MicroStrategy, a leading business intelligence company, announced on December 21 that it purchased an additional 29,646 bitcoins valued at approximately $650 million. The publicly-traded company bought the latest tranche of bitcoin at an average price of $21,925 per BTC, inclusive of fees and expenses.

Microstrategy holds $1 billion in Bitcoin

MicroStrategy is now a whale after acquiring an aggregate stash of 70,470 bitcoins, which set the company back by $1.125 billion. Overall, the company has bought each bitcoin at an average price of $15,964, inclusive of fees and expenses.

MicroStrategy CEO Michael Saylor said the company sees bitcoin as a dependable store of value.

The acquisition of additional bitcoins announced today reaffirms our belief that bitcoin, as the world’s most widely-adopted cryptocurrency, is a dependable store of value.”

Bitcoin’s meteoric rise in 2020 comes at the back of a major nosedive in March when the digital asset fell below $5,000 due to coronavirus lockdown fears.

Catalyzed by the halving event and an increased appetite by institutional investors, bitcoin is on a tear, smashing its own record set in 2017 and setting new peaks.

After reaching a new all-time high of over $24,000, bitcoin has pulled back and at press time, is exchanging hands for $23,288 per coin. The asset is up more than 200% against the USD in year-to-date (YTD) performance.

Bitcoin trades at $23,288 | Credit / TradingView

Tesla CEO Elon Musk trolled bitcoin on Twitter yesterday. Saylor offered to share his playbook with Musk offline, in an effort to convince the tech entrepreneur and billionaire to move a portion of Tesla’s balance sheet into bitcoin.

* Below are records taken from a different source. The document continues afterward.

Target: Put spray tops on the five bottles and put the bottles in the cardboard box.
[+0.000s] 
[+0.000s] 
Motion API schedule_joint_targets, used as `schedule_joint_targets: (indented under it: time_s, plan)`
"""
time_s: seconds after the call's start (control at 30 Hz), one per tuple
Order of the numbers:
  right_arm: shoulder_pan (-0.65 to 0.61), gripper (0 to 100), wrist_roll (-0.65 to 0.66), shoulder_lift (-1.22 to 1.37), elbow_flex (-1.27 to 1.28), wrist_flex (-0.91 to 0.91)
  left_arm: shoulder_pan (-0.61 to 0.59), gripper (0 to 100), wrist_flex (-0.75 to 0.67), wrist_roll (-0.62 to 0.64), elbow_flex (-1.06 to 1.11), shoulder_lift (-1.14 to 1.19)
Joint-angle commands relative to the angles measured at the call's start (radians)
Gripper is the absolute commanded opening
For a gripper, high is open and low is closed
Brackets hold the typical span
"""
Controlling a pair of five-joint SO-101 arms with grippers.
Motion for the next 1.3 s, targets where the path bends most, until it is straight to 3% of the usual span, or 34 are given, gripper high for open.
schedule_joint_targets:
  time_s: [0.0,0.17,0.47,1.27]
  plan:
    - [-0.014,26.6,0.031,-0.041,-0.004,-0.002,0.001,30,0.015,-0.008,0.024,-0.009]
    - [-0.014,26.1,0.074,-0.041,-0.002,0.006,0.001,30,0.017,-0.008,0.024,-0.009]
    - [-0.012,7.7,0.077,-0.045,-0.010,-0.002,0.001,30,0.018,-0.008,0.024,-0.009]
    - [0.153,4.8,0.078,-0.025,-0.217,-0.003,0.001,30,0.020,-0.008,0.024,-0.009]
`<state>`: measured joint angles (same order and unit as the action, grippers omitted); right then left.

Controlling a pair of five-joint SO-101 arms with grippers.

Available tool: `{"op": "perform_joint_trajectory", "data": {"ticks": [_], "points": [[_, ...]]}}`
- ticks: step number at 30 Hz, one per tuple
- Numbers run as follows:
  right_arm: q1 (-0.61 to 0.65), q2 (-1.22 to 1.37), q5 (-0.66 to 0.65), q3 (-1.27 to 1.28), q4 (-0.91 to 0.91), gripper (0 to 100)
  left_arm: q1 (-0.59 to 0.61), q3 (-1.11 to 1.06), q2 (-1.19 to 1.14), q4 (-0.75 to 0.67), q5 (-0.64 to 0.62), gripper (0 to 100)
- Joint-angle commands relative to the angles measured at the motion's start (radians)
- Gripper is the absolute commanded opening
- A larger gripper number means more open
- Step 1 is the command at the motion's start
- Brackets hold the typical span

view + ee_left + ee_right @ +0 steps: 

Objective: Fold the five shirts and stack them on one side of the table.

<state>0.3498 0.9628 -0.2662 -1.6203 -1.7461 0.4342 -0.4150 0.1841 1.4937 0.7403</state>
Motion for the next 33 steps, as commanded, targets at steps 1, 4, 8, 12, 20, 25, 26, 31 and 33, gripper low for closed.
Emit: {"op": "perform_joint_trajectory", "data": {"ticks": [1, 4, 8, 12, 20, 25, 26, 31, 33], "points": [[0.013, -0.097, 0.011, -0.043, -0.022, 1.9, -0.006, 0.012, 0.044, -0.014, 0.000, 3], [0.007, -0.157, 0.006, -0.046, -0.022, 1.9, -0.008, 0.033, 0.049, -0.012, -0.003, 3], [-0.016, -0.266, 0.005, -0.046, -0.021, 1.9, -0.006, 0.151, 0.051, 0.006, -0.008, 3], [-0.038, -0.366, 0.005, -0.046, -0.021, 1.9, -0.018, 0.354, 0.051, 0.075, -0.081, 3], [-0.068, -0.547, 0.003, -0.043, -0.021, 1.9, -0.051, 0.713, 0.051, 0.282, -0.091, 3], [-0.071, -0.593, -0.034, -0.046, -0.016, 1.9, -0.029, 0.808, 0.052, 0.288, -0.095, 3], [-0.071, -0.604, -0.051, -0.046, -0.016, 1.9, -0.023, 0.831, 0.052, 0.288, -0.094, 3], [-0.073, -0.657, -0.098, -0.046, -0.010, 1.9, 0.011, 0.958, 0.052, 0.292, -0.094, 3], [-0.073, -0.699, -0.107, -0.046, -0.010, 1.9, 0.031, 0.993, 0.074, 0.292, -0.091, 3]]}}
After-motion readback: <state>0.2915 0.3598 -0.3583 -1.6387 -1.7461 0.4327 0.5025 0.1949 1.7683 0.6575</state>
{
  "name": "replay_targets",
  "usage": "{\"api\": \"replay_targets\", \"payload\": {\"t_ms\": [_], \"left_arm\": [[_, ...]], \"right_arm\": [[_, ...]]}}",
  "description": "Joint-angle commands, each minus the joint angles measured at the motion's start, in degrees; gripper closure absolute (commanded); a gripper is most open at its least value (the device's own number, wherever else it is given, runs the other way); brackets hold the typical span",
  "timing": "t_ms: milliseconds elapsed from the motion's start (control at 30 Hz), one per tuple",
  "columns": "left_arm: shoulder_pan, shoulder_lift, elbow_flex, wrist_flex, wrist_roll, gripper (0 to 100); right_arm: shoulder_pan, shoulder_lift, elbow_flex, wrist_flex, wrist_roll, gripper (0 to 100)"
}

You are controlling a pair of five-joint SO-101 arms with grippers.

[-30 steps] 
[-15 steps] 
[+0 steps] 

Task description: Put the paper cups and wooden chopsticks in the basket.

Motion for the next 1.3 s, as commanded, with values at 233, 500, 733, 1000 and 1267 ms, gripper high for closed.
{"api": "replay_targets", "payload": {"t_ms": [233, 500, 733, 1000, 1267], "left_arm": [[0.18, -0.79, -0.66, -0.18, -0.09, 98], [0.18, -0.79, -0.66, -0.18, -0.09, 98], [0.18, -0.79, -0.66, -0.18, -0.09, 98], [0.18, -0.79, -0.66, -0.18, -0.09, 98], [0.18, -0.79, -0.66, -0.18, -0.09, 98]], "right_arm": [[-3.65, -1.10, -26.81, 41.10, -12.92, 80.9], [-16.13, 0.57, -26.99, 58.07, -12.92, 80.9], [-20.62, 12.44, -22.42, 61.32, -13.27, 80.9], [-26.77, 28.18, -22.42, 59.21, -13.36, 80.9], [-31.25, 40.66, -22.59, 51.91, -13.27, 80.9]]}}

Traditional companies and bitcoin

Traditional companies initially frowned upon cryptocurrencies because the market lacked regulation, was headlined by major security breaches of exchanges, and the perception that the assets have no intrinsic value.

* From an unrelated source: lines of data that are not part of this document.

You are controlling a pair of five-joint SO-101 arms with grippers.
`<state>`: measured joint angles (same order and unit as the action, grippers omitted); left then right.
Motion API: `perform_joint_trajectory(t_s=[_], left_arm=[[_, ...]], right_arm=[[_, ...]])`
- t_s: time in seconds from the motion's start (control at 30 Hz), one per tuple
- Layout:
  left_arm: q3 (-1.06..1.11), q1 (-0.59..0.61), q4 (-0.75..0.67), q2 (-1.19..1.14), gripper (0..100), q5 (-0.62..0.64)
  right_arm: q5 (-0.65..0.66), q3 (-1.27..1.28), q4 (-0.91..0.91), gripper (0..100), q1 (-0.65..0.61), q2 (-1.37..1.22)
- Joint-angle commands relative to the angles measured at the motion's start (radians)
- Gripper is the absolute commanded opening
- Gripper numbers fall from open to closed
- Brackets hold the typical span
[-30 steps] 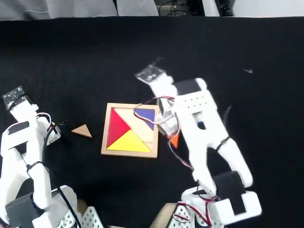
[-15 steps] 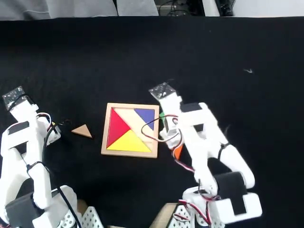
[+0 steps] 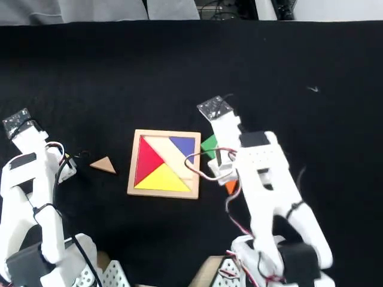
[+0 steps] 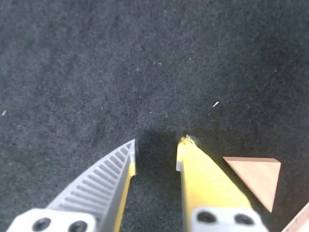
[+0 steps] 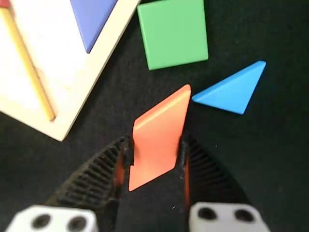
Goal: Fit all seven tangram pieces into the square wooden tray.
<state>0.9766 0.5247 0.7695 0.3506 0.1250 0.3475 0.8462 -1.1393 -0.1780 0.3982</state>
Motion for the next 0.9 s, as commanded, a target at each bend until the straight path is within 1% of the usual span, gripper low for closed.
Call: perform_joint_trajectory(t_s=[0.0,0.1,0.3,0.4,0.5,0.63,0.73,0.87], left_arm=[[-0.004,0.008,-0.014,0.026,15,-0.006],[-0.004,0.008,-0.014,0.026,15,-0.006],[-0.004,0.008,-0.014,0.026,15,-0.006],[-0.004,0.008,-0.014,0.026,15,-0.006],[-0.004,0.008,-0.014,0.026,15,-0.006],[-0.004,0.008,-0.014,0.026,15,-0.006],[-0.004,0.008,-0.014,0.026,15,-0.006],[-0.004,0.008,-0.014,0.026,15,-0.006]], right_arm=[[-0.011,0.021,-0.002,17.9,-0.051,0.045],[-0.008,0.030,0.012,24.8,-0.048,0.045],[-0.012,0.025,0.006,22.5,-0.060,0.054],[-0.011,0.031,-0.008,20.1,-0.135,0.050],[-0.012,0.048,0.021,19.8,-0.218,0.045],[-0.012,0.054,0.046,19.8,-0.207,0.024],[-0.012,0.044,0.054,19.8,-0.203,-0.045],[-0.012,0.039,0.109,19.8,-0.203,-0.143]])
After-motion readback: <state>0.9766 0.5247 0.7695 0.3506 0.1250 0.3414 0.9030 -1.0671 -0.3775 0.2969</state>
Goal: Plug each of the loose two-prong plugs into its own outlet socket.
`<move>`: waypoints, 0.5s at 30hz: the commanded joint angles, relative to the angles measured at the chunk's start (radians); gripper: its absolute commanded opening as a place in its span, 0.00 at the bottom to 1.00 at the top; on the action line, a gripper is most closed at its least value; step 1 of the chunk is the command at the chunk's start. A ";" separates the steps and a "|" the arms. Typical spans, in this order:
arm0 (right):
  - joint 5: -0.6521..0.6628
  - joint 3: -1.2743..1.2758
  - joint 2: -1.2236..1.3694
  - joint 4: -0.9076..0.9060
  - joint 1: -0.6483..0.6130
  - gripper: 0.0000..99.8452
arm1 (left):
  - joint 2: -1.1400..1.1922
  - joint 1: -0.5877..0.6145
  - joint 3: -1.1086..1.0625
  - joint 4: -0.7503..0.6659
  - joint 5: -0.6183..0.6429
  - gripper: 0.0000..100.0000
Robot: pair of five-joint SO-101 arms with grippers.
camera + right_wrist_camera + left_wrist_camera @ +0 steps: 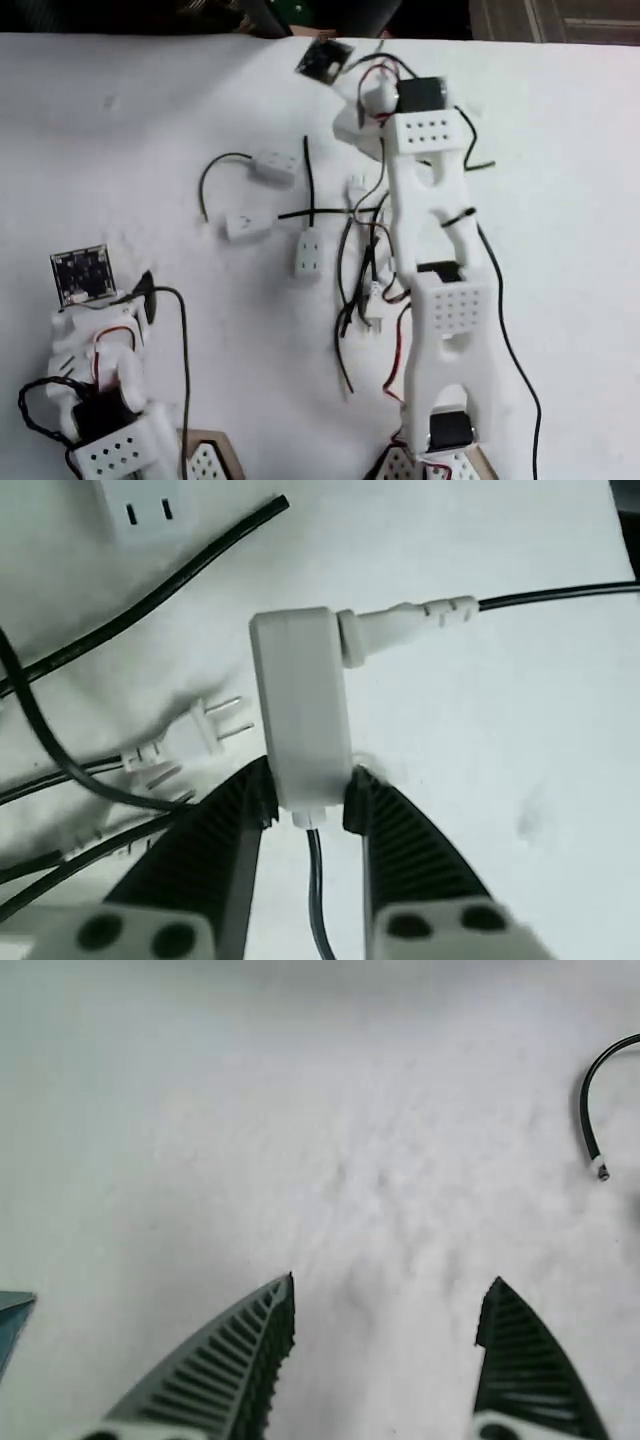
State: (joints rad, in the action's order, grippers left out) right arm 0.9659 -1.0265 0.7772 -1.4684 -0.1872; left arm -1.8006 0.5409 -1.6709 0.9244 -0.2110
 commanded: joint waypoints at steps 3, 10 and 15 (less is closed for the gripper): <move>0.046 -0.044 0.102 0.157 -0.016 0.02 | -0.010 -0.008 0.005 -0.017 -0.011 0.29; -0.035 -0.071 0.104 0.077 -0.018 0.19 | -0.010 -0.025 0.003 -0.015 -0.011 0.29; -0.110 -0.153 0.022 -0.148 -0.035 0.23 | -0.010 -0.030 -0.003 -0.018 -0.012 0.29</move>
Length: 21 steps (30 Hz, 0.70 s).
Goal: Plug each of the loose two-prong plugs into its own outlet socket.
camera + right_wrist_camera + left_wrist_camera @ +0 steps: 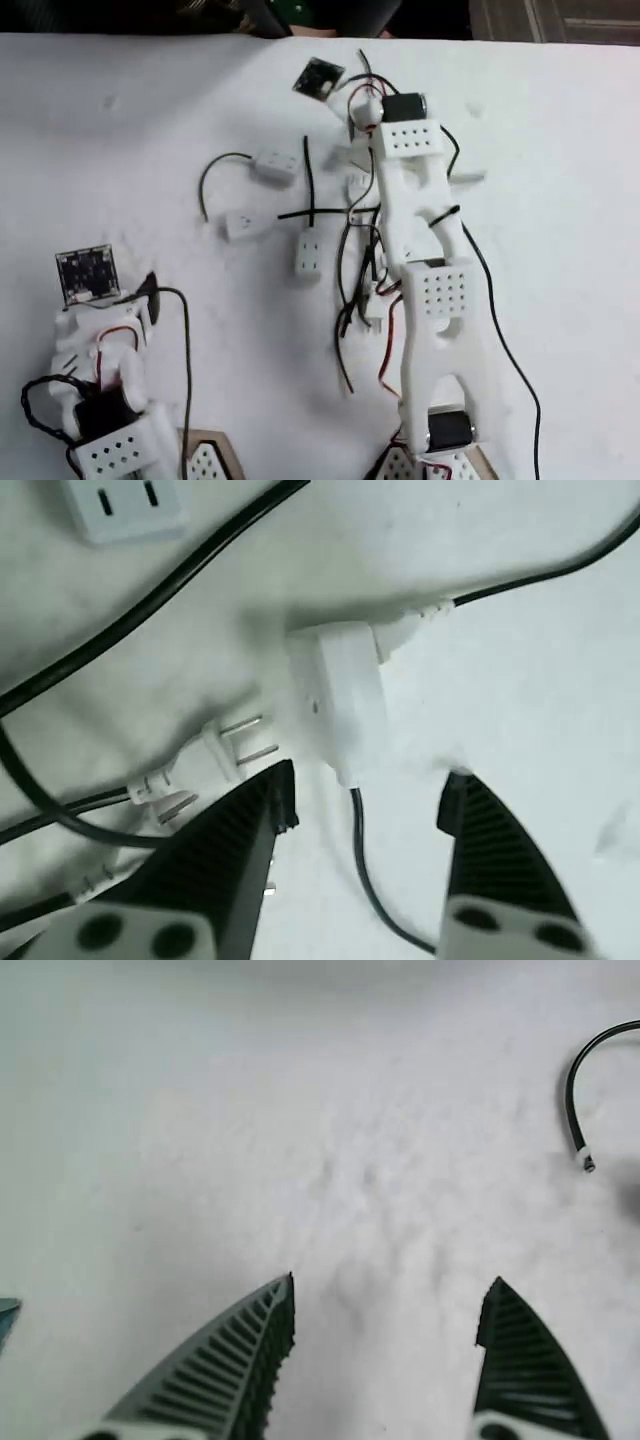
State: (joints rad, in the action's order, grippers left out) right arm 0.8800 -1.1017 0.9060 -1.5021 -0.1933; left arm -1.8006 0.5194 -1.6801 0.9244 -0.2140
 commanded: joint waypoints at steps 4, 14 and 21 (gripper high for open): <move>-0.025 -0.075 -0.148 -0.220 -0.048 0.16 | -0.010 -0.008 0.006 -0.018 -0.009 0.29; -0.061 0.304 -0.349 -0.222 -0.012 0.06 | -0.010 -0.008 0.006 -0.018 -0.009 0.29; -0.416 0.704 -0.530 -0.209 -0.050 0.06 | -0.010 -0.008 0.006 -0.018 -0.009 0.29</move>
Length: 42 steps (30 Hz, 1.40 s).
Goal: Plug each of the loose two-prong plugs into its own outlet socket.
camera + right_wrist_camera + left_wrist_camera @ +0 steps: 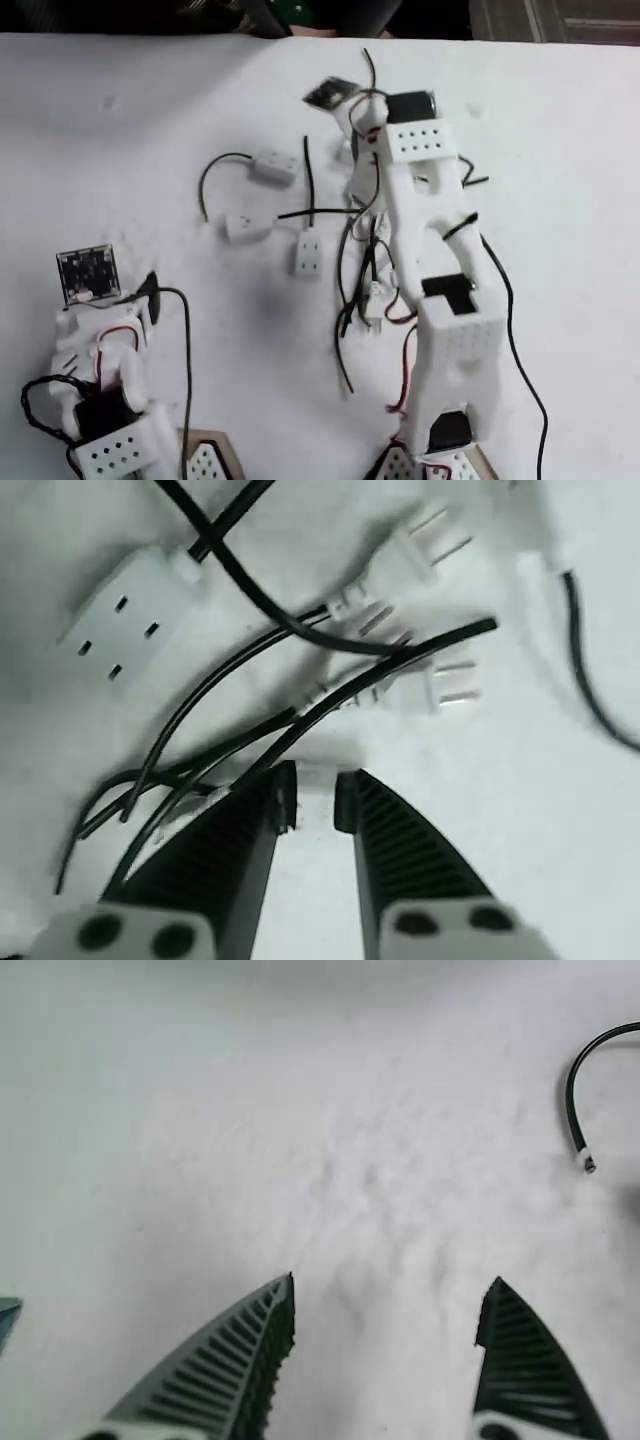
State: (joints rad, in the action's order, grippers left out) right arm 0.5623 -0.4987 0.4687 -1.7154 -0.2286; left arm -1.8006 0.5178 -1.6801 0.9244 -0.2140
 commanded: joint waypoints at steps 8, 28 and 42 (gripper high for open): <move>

The market was driven by retail investors and individuals who felt that the current financial system was biased against them. 

However, as the industry matured, it attracted traditional companies who brought some form of legitimacy.

The financial services firm PayPal recently introduced an option for its U.S. customers to buy bitcoin on its platform. 

Digital payments company Square bought $50 million in bitcoin as part of its investment drive in cryptocurrencies. All this points to new market dynamics involving institutions betting big on bitcoin. Perhaps the only question is “who is next.”